佐々陽太朗の日記

酒、美味しかったもの、読んだ本、サイクリング、旅行など。

Story Seller

『Story Seller』を読みました。

豪華な書き手そろい踏みの短編集。いや、中編集か。674ページ、全くだれることなく読ませる面白話。

作品は以下の7編。

 

伊坂幸太郎「首折り男の周辺」
近藤史恵プロトンの中の孤独」
有川浩「ストーリー・セラー」
米澤穂信「玉野五十鈴の誉れ」
佐藤友哉「333のテッペン」
道尾秀介「光の箱」
本多孝好「ここじゃない場所」

 

 


裏表紙の紹介文を引きます。


これぞ「物語」のドリームチーム。日本のエンターテインメント界を代表する7人が、読み切り小説で競演!短編並の長さで読み応えは長編並、という作品がズラリと並びました。まさに永久保存版アンソロジー。どこから読んでも、極上の読書体験が待つことをお約束します。お気に入りの作家から読むも良し、新しい出会いを探すも良し。著作リストも完備して、新規開拓の入門書としても最適。

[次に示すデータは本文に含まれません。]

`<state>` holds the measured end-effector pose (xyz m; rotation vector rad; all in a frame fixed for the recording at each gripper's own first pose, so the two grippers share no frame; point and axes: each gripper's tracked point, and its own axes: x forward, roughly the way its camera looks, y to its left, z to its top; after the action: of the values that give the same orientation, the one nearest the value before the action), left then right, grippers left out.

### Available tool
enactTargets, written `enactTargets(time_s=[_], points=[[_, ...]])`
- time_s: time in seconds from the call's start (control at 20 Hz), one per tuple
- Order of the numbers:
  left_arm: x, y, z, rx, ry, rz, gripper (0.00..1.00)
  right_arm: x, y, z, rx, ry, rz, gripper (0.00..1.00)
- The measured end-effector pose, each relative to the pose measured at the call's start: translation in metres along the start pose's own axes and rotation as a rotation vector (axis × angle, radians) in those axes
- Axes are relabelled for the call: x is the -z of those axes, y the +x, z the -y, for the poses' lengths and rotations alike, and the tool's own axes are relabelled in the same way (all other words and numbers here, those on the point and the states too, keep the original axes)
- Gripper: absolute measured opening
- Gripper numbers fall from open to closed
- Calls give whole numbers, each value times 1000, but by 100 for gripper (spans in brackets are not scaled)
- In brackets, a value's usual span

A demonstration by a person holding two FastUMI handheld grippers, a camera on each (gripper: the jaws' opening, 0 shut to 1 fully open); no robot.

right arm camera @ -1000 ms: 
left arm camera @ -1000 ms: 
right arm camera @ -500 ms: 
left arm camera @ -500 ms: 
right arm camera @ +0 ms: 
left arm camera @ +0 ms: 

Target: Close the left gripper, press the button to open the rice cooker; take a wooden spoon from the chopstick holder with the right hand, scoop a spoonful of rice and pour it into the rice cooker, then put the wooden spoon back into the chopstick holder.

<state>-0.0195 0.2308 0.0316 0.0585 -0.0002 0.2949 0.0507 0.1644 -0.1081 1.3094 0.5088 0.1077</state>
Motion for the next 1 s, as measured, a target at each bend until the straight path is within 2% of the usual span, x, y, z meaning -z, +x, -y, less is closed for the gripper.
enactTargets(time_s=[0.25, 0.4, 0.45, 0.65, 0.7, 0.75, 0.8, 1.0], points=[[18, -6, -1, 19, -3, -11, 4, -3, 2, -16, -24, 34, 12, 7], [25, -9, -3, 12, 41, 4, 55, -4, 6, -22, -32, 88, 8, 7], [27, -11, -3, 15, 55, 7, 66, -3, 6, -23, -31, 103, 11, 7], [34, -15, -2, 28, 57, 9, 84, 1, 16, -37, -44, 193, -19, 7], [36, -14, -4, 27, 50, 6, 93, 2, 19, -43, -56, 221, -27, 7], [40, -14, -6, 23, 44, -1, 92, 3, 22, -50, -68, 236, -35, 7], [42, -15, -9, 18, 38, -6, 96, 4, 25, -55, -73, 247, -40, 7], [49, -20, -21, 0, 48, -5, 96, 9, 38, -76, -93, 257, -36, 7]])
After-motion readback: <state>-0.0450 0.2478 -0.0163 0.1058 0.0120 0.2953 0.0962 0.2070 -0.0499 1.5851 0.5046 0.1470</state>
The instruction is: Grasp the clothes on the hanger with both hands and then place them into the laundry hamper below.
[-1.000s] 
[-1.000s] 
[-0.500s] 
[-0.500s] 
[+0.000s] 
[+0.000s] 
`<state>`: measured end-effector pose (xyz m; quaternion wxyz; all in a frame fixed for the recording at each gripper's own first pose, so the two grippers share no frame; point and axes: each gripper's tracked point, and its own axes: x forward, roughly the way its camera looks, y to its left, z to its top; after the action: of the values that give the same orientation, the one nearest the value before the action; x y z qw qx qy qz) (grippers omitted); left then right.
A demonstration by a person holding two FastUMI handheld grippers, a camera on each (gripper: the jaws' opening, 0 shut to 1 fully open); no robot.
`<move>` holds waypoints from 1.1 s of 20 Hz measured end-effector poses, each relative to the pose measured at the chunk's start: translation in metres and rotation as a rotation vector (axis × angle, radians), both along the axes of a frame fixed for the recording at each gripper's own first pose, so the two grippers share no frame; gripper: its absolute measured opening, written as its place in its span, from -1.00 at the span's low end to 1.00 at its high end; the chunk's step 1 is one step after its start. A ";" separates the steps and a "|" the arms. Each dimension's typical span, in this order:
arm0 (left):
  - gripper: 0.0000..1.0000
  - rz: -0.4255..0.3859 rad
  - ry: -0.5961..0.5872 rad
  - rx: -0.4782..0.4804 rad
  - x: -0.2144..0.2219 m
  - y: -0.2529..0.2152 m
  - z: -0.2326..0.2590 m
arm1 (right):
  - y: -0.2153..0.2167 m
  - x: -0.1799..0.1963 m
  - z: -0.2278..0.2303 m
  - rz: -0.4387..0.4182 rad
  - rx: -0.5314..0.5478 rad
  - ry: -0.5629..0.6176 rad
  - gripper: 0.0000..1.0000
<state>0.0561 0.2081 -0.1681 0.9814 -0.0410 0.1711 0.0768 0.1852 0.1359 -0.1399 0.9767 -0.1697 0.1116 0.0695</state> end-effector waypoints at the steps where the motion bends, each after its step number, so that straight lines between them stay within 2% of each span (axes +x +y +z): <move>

読みたかったのは「プロトンの中の孤独」(近藤史恵)。やはりイイ。ロードレースものとして『サクリファイス』のサイド・ストーリー的な物語だ。男たちを惹きつけてやまないロードレースという競技の本質を見事に描いている。伊坂幸太郎氏「首折り男の周辺」、有川浩氏「ストーリー・セラー」はそれぞれ持ち味を存分に発揮している。道尾秀介氏「光の箱」はとても素敵な物語に仕上げているものの、道尾氏の世界に私は違和感を持つ。逆に米澤穂信氏「玉野五十鈴の誉れ」、佐藤友哉氏「333のテッペン」、本多孝好氏「ここじゃない場所」はそれぞれ独特の世界観と作風に唸った。三氏の小説を読むのはこれが初めてだが、他の作品も読んでみたい。